As with any class like this, there are the one or two men who raise their hand with the inevitable, “Sis RB, this is a gender class not a women’s class. I hope you will also talk about men’s rights.”

The most heated days are when I bring in statistics about Liberia. For example according to the 2007 Liberia Demographic and Health Survey, 59% of women think it is acceptable for their husbands to beat them for either burning the food, refusing to have sex, going out without informing them, arguing, or neglecting the children. Only 22% of married women who work outside the home say they hold decision-making power over that income.

“You don’t understand our Liberian setting!” “That’s our culture and our tradition!” the men yell. If I hadn’t already been in Liberia three years I wouldn’t have the confidence to laugh and challenge them. “Don’t argue with me, gentlemen. Argue with the UN and the IFPRI.  I didn’t dream this research last night.”  I’m not sure I ever thought I’d have the confidence to stand in front of fifty Liberian men and shoot off my feminist mouth… but here I am doing it three days a week.

The most rewarding part has been watching the girls slowly speak up. Most days the class is primarily me arguing with the loudest mouth boys interspersed with cheering, clapping, and yelling. The girls are listening though. I can see it in their eyes and in their smiles and some of them are starting to open up, even telling off the boys. Tuesday men were arguing that if a woman gets educated she won’t want to get married and one of my usually quiet girls flung her arm in the air. “I did not come to college to get a husband. I came to college to get an education and whether or not I get married has nothing to do with that!”

You go girl.

Maybe I’ll get through to some of the men and they’ll have more respect for their wives and partners, but I’m really doing it for the girls. I want them to hear what no one else here is going to say: that they deserve more and it’s ok to demand it, that when men are idiots you can tell them, and that they can be whatever they want, whether it’s a mother, a scientist, or both.

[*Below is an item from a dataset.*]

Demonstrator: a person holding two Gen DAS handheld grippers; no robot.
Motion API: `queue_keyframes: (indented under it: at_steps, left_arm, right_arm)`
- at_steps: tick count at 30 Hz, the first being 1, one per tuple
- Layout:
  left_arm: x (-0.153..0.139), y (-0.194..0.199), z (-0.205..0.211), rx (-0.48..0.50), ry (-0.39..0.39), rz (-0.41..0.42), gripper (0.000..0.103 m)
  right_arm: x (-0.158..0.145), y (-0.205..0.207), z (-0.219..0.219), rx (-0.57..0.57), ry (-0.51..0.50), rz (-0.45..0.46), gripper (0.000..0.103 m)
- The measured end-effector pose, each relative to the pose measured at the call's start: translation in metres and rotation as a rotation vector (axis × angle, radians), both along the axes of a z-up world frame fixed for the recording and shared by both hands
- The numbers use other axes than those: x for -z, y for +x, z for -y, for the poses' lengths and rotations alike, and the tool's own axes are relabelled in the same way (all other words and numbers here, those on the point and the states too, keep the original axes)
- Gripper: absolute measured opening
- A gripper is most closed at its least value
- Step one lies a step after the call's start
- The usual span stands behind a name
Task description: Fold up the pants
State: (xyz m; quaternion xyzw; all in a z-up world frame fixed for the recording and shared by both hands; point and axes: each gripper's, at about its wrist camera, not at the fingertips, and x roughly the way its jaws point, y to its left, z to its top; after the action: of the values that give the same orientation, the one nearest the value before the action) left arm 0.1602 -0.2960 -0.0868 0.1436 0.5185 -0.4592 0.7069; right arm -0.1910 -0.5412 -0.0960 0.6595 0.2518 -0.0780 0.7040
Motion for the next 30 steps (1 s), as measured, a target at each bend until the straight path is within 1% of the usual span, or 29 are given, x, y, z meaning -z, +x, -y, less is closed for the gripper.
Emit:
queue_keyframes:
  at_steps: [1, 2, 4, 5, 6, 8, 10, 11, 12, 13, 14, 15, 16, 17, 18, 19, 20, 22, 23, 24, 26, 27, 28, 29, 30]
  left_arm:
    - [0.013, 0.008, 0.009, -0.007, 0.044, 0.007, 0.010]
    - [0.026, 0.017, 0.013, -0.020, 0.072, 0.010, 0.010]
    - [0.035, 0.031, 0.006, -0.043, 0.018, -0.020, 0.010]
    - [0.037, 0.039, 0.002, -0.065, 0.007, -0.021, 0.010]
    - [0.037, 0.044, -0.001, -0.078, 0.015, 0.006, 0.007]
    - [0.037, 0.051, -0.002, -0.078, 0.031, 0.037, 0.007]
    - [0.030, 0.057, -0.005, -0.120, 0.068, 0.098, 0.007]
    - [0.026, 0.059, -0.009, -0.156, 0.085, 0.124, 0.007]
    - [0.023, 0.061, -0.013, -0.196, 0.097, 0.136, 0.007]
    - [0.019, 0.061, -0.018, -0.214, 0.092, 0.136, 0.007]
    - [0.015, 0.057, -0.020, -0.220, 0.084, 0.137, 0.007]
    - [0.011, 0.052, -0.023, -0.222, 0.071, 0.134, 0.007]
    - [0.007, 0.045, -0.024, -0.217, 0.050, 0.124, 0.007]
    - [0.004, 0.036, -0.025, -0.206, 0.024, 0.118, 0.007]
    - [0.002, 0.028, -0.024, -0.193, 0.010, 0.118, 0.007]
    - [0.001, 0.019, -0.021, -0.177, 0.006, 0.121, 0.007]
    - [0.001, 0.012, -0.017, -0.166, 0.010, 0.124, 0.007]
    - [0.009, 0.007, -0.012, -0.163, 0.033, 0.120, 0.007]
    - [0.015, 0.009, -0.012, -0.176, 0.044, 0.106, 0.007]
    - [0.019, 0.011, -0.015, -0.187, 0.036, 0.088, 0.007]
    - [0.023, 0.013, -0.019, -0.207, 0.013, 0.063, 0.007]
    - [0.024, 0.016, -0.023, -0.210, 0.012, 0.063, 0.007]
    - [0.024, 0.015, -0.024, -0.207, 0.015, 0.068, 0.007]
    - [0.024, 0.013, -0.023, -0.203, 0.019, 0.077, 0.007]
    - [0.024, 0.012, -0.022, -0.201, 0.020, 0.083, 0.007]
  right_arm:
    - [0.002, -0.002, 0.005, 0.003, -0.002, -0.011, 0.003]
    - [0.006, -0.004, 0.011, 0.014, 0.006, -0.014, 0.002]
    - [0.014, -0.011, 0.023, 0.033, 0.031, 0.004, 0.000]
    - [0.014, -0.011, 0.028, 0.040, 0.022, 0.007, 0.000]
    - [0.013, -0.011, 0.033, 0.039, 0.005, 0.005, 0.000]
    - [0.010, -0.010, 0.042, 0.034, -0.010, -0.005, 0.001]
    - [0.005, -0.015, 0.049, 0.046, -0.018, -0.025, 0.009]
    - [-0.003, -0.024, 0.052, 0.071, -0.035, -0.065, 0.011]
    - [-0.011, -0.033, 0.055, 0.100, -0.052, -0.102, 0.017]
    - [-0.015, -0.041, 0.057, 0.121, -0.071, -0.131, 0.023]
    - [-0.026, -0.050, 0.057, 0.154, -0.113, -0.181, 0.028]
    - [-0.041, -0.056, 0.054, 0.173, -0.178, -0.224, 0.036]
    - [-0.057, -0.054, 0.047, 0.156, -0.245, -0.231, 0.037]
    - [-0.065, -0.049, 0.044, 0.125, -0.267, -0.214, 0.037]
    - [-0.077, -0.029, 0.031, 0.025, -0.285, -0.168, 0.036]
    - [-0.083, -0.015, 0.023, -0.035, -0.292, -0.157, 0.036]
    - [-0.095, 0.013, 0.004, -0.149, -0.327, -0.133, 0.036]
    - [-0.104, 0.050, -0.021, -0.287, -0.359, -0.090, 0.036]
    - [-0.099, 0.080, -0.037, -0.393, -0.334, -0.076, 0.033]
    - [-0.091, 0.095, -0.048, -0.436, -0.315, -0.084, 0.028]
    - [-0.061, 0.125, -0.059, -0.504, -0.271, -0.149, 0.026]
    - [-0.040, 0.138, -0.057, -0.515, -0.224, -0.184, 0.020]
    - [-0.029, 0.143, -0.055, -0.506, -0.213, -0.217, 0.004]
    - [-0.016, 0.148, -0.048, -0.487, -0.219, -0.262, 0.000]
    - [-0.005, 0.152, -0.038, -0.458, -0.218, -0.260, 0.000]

I’ve said it before, but I’ll say it again:  I am humbled to have the privilege of being an American girl and a Bryn Mawr woman.

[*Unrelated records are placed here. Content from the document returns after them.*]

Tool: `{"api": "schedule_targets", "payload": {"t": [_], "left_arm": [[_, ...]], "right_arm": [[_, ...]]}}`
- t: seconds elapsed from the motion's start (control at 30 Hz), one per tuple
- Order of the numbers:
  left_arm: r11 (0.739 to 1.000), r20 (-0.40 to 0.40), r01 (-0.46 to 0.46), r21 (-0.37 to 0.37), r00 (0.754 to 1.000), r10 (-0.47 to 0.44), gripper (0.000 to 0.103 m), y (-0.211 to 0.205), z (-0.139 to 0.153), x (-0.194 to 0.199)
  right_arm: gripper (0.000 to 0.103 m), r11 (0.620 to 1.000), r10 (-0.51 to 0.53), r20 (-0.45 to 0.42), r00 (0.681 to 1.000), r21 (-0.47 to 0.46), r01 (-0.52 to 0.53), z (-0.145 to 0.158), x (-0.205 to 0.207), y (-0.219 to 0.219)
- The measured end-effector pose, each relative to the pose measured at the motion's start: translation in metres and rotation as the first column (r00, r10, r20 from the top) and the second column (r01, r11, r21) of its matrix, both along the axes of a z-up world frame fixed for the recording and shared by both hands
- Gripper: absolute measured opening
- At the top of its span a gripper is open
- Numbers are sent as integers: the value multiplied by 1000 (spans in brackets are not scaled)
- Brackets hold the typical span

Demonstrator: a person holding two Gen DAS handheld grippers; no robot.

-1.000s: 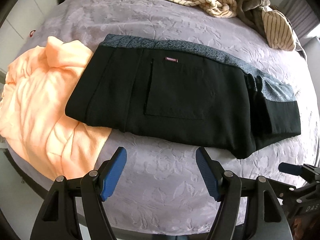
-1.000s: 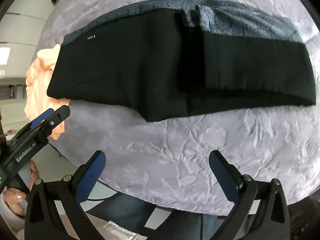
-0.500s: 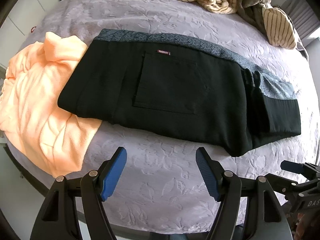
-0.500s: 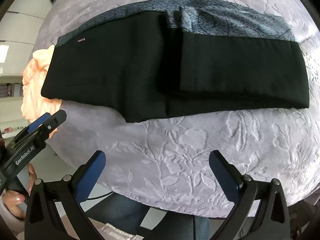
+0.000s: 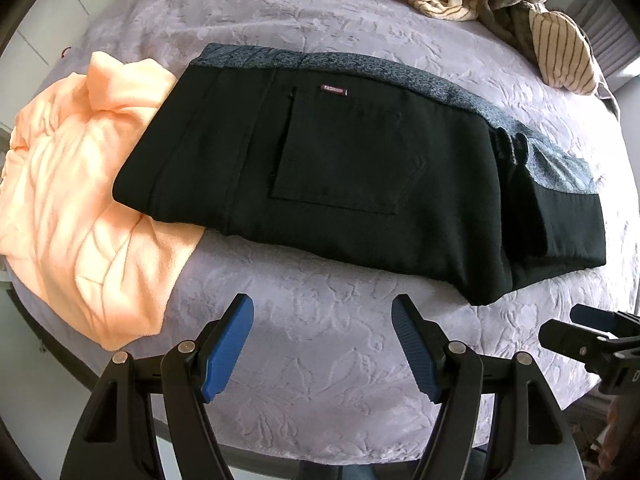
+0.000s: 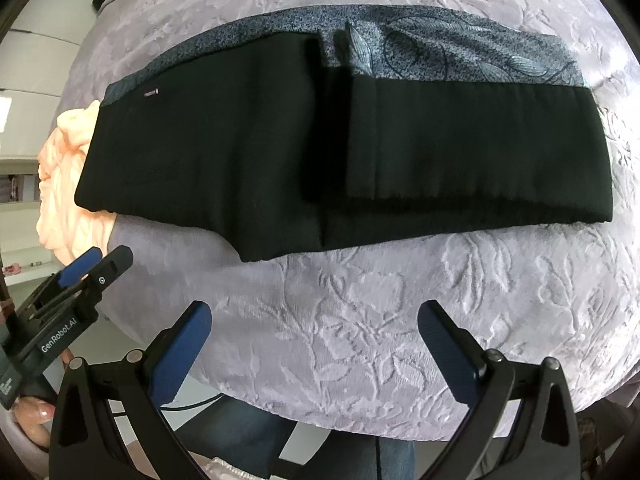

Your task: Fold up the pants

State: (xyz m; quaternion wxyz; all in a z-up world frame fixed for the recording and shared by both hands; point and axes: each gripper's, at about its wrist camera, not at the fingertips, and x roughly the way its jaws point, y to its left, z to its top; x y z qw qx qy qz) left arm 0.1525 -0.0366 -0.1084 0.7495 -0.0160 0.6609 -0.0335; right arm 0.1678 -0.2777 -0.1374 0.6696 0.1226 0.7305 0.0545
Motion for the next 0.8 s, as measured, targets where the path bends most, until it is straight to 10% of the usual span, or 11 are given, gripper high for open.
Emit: {"api": "schedule_targets", "payload": {"t": [0.8], "left_arm": [[996, -15, -80, -44, 997, 79, 73, 36, -27, 19]], "right_arm": [[103, 997, 59, 65, 996, -63, -55, -5, 33, 20]]}}
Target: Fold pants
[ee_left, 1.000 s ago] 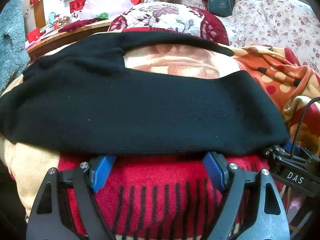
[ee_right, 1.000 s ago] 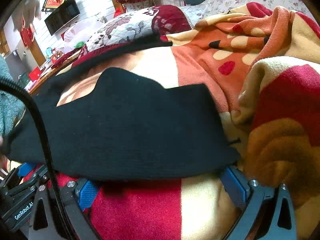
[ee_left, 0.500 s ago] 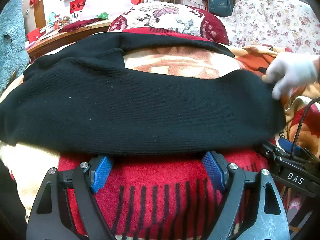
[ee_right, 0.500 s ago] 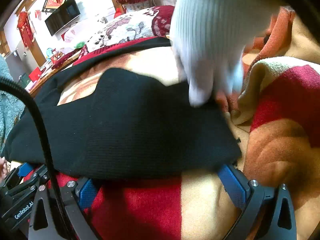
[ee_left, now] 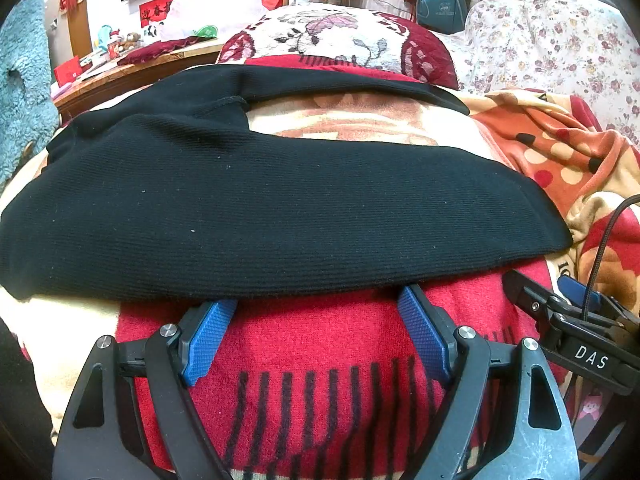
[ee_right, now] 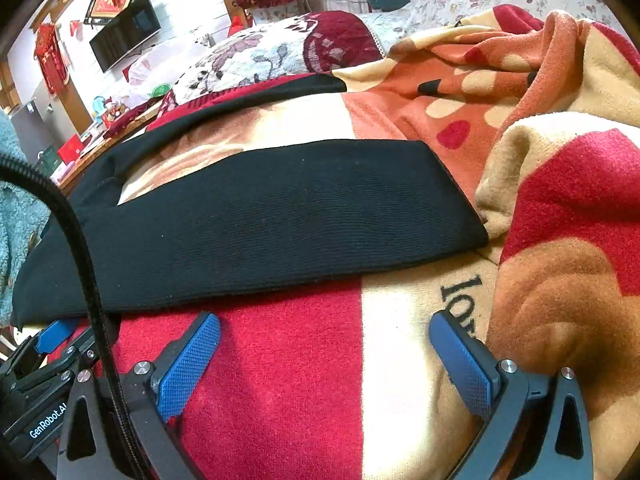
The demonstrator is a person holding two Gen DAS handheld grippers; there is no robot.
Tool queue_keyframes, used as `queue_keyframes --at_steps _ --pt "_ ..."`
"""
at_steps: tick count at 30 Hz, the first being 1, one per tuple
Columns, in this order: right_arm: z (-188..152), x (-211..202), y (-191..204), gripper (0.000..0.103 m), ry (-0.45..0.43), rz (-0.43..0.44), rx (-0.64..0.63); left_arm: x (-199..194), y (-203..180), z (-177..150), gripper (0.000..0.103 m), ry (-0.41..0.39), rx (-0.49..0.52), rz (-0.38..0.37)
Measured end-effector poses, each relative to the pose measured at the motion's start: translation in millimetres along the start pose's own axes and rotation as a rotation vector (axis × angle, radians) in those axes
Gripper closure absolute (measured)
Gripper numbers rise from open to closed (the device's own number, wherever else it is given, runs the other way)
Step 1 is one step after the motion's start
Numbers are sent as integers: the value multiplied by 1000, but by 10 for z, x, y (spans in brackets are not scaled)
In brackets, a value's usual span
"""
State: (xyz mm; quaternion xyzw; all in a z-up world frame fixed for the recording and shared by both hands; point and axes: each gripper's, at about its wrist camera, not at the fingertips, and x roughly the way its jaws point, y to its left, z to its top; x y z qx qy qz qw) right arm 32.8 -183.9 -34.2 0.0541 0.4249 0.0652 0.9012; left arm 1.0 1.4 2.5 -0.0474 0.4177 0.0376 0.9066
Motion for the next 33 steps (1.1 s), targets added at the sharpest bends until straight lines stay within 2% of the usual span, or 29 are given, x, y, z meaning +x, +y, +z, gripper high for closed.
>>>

“A state that does not educate and train women is like a man who only trains his right arm.”
~Jostein Gaarder

Great books I’ve read for this class:

The Politics of Breast Feeding: When Breasts are Bad for Business by Gabrielle Palmer

Complementary Feeding: Nutrition, Culture and Politics by Gabrielle Palmer

Unbowed: A Memoir by Wangari Maathai

3 Comments leave one →
  1. May 8, 2014 11:29 pm

    Rebekah, wow, awesome post. Thank you for showing how the other side of the world lives. I didn’t know you were from Bryn Mawr. Keep up the wonderful work.

  2. Andrea permalink
    May 9, 2014 3:09 am

    Really enjoyed your article. In Jamaica, there is an American couple who has lived in the community that I’ve worked in for several years. There responsibilities vary but one of the things they try to do is be an example of a healthy marriage and an example of how men should treat women…I think that’s one of the most important things we’ve done in the community there. I’m glad you’re there to be a voice of respect for Liberian women.

  3. Kitty permalink
    October 10, 2014 12:46 am

    Fellow Mawrtyr here feeling proud that my college produces graduates like you. I will keep hope alive that your work there can continue. Thank you for giving us a glimpse of Liberia through your writing.